Try it »
How many lines in the records below include "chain"? Answer with the number only.
*** Supplied material ***
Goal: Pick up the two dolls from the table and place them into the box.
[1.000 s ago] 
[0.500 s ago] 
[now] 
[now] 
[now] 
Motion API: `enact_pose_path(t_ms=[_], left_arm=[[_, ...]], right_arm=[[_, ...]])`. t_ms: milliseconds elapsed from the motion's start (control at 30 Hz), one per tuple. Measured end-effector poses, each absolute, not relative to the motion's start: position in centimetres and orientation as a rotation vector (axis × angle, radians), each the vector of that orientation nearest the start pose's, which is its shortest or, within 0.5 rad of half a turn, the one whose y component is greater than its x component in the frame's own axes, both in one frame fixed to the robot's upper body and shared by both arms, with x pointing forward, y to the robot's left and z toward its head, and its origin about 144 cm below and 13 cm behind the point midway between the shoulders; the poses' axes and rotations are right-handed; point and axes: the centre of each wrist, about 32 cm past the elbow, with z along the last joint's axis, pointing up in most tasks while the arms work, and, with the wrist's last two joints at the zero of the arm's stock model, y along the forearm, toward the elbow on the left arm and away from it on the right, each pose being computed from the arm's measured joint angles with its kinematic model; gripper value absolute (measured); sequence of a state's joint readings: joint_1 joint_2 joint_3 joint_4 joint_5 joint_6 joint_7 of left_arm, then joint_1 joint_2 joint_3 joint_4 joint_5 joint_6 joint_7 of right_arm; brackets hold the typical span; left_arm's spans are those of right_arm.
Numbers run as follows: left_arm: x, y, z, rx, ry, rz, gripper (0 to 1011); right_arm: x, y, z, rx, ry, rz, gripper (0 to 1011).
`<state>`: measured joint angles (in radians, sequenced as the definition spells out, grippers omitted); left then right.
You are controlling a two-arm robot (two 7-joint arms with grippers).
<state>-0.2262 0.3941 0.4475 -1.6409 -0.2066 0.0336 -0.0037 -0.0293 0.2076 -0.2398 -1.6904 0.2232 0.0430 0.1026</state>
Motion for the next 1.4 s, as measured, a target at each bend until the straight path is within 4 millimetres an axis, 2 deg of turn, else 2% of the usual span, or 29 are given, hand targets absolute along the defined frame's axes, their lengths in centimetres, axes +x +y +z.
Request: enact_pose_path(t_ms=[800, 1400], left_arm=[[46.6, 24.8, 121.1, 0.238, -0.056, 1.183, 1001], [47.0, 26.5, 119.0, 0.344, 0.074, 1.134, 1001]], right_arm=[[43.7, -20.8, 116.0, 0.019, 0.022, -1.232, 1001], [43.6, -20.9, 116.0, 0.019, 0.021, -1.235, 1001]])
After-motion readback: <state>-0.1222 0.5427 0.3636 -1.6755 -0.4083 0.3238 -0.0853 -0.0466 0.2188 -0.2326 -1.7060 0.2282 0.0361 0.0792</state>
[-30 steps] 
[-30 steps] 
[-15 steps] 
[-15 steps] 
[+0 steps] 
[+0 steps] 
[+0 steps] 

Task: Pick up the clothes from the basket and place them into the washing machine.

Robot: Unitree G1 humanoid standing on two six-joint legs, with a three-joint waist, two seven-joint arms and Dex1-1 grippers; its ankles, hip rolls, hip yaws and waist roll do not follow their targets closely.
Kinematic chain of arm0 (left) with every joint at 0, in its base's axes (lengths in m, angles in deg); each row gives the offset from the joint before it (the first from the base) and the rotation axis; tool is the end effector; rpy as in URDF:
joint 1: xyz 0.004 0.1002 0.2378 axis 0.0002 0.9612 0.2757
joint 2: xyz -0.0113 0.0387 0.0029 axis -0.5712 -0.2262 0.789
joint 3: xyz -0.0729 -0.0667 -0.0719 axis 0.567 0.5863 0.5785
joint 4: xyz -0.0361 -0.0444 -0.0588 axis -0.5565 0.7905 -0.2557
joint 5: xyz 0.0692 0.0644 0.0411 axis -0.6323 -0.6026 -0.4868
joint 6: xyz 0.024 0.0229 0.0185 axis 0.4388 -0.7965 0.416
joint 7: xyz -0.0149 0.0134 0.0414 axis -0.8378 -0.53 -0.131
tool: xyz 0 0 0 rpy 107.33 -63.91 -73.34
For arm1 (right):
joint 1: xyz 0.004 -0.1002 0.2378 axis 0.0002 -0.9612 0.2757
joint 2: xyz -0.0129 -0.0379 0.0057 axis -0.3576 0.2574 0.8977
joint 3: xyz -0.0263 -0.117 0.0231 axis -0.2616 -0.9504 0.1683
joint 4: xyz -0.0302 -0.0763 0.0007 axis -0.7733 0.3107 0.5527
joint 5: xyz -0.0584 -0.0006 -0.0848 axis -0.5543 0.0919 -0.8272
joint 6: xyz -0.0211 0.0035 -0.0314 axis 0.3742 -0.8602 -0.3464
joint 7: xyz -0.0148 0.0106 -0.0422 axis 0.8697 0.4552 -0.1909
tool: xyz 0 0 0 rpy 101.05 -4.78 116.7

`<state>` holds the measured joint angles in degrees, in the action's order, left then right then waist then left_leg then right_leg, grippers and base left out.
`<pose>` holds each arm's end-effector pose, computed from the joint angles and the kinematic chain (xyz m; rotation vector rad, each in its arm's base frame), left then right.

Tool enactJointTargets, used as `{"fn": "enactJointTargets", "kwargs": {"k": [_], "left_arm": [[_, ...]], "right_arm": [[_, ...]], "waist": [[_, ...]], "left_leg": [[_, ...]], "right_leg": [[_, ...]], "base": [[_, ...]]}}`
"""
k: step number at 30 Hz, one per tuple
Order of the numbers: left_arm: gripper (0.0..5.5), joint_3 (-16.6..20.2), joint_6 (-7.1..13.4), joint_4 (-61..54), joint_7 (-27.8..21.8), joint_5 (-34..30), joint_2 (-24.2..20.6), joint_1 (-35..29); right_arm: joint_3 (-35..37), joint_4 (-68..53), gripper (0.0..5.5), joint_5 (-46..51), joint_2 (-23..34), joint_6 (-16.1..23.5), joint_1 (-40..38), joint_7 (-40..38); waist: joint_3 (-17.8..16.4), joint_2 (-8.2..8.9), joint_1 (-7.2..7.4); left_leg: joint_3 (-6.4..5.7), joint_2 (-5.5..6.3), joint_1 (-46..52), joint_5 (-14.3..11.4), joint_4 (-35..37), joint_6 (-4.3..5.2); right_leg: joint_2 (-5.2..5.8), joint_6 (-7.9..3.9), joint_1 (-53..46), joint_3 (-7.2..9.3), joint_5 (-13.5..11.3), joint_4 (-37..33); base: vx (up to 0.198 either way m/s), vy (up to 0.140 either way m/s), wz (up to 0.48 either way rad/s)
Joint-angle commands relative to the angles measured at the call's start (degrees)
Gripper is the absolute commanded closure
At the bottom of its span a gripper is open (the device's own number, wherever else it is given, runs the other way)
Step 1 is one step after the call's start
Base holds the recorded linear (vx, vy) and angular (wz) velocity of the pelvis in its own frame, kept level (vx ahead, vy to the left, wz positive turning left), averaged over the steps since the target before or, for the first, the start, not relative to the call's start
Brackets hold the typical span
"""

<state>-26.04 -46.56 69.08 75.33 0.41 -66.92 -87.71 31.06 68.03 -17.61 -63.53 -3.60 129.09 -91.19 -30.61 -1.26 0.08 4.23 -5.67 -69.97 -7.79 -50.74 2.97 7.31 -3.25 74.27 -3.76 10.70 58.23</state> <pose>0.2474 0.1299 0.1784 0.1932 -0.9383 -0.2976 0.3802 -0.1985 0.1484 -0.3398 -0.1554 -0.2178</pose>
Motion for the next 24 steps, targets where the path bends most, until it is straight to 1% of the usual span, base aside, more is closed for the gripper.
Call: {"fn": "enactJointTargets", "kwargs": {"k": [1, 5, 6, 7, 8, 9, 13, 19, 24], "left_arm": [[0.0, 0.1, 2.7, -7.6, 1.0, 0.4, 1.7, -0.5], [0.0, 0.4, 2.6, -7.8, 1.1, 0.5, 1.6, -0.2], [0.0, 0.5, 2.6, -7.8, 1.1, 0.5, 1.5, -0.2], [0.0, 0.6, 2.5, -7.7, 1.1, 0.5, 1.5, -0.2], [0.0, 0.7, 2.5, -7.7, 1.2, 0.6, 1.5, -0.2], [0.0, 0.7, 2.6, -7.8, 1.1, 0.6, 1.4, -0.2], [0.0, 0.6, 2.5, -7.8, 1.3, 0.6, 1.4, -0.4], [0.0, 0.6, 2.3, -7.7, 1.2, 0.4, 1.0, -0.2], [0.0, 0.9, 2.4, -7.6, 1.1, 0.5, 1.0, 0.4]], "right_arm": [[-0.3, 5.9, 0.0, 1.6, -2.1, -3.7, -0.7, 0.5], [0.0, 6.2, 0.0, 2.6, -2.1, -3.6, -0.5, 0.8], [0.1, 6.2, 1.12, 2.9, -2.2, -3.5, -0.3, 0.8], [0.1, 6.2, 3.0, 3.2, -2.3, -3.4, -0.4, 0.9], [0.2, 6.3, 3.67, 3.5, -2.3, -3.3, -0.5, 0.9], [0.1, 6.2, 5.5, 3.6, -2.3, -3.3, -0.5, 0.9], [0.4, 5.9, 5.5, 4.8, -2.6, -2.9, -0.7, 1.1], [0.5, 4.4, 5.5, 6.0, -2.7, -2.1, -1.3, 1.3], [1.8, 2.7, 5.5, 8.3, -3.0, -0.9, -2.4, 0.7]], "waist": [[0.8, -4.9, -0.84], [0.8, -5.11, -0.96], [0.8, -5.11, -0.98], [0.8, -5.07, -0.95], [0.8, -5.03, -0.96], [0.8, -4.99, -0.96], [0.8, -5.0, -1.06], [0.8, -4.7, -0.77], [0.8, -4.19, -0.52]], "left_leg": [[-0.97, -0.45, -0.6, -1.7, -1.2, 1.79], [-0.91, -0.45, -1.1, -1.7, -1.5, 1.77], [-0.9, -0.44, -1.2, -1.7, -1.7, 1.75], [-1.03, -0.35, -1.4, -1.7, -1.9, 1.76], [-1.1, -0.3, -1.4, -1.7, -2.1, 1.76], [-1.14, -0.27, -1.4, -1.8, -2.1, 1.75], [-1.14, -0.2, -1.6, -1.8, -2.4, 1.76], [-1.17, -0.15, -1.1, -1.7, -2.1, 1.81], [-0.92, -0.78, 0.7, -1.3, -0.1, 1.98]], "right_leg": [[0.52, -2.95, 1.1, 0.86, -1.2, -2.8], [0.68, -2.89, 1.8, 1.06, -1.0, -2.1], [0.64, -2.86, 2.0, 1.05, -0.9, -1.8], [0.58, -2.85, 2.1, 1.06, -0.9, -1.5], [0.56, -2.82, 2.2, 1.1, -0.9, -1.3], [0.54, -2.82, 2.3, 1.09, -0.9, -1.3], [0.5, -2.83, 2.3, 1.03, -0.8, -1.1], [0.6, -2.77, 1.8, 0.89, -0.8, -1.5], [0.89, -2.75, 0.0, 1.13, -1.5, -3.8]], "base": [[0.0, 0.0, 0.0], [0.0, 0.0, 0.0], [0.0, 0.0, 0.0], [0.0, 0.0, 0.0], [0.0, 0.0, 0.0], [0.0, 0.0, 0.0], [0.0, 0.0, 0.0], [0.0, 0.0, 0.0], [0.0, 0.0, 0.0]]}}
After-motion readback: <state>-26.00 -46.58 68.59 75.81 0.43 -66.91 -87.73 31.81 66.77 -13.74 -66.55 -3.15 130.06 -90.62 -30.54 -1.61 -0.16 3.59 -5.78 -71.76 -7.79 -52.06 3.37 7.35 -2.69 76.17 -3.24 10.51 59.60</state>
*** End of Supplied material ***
Task result »
2